What to work on -
Locate each line of the material that contains "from", then return it.
--- Data provided ---
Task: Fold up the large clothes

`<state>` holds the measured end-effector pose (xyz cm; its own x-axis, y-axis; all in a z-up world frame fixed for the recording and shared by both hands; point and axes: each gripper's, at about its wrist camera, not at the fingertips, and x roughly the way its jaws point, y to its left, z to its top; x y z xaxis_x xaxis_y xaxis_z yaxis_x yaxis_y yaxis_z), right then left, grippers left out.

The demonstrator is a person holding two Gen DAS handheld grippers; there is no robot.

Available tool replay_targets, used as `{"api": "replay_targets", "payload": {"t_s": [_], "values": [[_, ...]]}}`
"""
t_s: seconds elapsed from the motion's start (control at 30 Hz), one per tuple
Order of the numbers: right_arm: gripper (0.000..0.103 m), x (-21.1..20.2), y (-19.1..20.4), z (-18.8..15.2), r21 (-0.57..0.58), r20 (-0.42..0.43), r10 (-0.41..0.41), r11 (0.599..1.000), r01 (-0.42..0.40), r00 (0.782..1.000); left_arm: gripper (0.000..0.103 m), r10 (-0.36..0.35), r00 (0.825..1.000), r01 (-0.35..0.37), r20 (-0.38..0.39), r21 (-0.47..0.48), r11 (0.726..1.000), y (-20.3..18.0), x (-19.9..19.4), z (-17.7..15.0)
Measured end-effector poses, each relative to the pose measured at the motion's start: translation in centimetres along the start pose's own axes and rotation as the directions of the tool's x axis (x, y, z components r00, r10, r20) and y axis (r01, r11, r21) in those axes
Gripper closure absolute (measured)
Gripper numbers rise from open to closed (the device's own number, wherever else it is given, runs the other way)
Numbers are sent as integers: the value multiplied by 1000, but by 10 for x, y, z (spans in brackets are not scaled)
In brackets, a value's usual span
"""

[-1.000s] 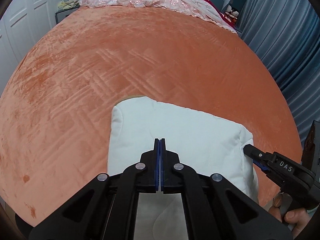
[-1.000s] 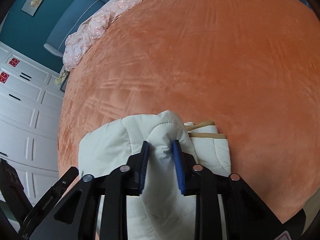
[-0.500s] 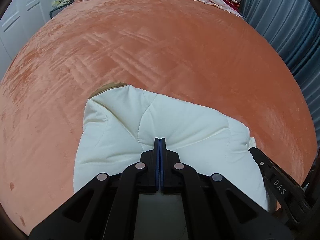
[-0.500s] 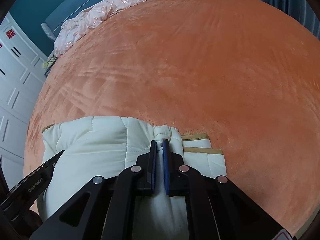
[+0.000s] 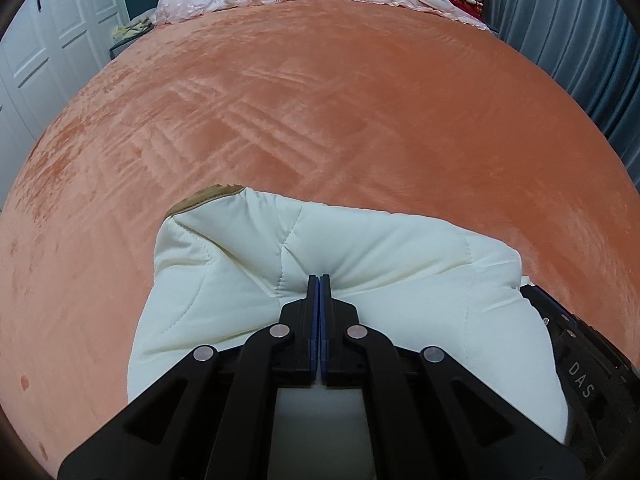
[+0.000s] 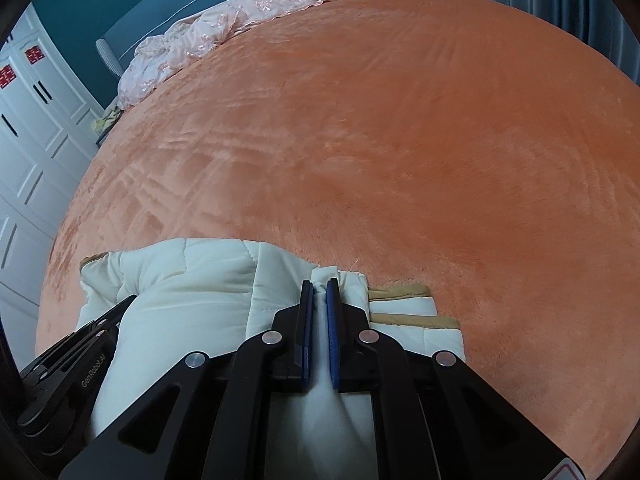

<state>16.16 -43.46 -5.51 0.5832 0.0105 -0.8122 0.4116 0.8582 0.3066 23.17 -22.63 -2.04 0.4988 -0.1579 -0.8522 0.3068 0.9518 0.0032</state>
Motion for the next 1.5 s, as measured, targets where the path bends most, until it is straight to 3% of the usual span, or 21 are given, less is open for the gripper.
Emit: {"api": "replay_targets", "payload": {"t_s": [0.47,0.8,0.9,1.0,1.03,1.1,1.17,1.2,1.3,1.4,1.5], "values": [[97,6,-1,-3,-2,28,9,1000,-9,1000,103,42,997,-42,62,-5,999,-3,6,-5],[98,3,-1,-2,-4,30,2,1000,-2,1000,103,78,995,-79,59,16,997,-8,5,-5],[97,0,-4,-2,13,28,29,999,-30,999,103,81,996,-82,46,28,996,-9,2,-3],[94,-26,-15,-2,83,31,90,992,-92,995,103,38,999,-38,6,23,999,-2,-15,-3],[90,-44,-21,-5,114,48,126,985,-131,991,102,5,1000,-5,-9,10,1000,3,-26,-5],[72,-84,-31,-19,127,95,179,973,-190,979,96,-72,997,71,-18,-33,997,15,-53,-14],[59,-113,-37,-36,96,102,180,977,-190,978,78,-146,989,146,-3,-52,988,26,-85,-28],[56,-123,-40,-45,82,88,170,981,-178,981,75,-155,988,155,-1,-55,986,29,-98,-36],[55,-135,-48,-75,81,-4,177,981,-176,984,73,-190,981,187,-46,-56,981,28,-118,-65],[56,-133,-47,-102,62,-66,184,982,-180,981,74,-153,986,152,-68,-18,988,16,-125,-95],[72,-132,-38,-116,6,-69,148,989,-148,987,74,-96,994,98,-48,30,995,6,-133,-113]]}}
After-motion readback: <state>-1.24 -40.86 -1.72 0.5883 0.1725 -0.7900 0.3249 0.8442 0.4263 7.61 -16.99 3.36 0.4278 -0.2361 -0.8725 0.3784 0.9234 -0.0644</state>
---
Your response -
t_s: seconds elapsed from the motion's start (control at 30 Hz), one per tuple
Gripper numbers rise from open to closed (the device's own number, wherever else it is given, runs the other way)

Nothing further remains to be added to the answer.